THE PROBLEM – Reply with nothing but how many lines in the entries below include "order".

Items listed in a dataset

########

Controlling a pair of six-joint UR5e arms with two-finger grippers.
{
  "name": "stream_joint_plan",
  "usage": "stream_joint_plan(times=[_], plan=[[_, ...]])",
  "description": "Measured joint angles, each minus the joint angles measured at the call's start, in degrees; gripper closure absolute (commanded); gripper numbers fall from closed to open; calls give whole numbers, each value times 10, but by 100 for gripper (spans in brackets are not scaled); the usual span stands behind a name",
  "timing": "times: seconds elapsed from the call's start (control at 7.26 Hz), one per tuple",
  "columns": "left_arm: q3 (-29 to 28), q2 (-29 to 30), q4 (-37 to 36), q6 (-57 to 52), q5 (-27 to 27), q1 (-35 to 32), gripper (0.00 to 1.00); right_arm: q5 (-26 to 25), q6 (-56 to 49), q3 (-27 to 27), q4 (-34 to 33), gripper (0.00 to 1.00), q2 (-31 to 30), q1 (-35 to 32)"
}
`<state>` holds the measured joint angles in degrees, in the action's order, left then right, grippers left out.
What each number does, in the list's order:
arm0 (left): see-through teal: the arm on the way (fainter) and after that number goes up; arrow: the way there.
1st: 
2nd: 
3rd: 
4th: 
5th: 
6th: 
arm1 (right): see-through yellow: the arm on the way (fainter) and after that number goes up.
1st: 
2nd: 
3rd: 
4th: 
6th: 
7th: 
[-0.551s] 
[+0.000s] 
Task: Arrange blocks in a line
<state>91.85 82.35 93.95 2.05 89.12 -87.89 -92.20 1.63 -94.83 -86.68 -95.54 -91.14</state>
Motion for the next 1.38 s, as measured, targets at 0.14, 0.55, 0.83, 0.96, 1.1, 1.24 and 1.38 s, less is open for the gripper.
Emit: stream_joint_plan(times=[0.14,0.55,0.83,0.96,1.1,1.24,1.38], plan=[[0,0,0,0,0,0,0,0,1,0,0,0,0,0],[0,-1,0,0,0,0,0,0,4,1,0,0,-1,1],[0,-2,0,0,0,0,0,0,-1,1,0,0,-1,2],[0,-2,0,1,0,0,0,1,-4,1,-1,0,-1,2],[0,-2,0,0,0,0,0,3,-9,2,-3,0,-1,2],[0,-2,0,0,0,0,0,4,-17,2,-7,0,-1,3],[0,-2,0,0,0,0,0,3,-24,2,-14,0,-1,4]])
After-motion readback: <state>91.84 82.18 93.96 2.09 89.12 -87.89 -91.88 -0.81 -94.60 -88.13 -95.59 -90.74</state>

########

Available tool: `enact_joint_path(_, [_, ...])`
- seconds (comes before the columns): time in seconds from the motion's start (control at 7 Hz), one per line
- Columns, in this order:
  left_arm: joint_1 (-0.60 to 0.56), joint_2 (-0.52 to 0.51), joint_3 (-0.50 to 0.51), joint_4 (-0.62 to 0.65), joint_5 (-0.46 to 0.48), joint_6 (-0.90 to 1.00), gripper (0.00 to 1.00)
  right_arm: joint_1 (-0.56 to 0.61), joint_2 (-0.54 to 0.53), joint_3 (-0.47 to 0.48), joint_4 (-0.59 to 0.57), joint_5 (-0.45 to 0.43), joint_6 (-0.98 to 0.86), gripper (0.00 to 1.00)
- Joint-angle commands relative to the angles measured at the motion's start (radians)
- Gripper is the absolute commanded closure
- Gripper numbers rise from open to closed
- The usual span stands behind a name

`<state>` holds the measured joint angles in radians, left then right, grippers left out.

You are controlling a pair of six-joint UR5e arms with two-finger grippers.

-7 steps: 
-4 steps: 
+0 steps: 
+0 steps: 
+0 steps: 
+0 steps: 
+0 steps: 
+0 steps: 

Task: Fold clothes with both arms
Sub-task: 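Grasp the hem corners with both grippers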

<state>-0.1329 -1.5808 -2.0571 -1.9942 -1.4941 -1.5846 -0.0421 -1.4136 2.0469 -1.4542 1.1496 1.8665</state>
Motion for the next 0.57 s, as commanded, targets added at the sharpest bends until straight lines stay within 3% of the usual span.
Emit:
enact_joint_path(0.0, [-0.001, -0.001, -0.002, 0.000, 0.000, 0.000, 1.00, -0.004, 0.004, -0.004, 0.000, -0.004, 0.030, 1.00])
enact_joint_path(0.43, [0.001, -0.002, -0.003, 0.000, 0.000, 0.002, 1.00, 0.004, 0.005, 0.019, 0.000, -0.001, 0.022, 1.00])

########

ANSWER TO THIS EXERCISE – 3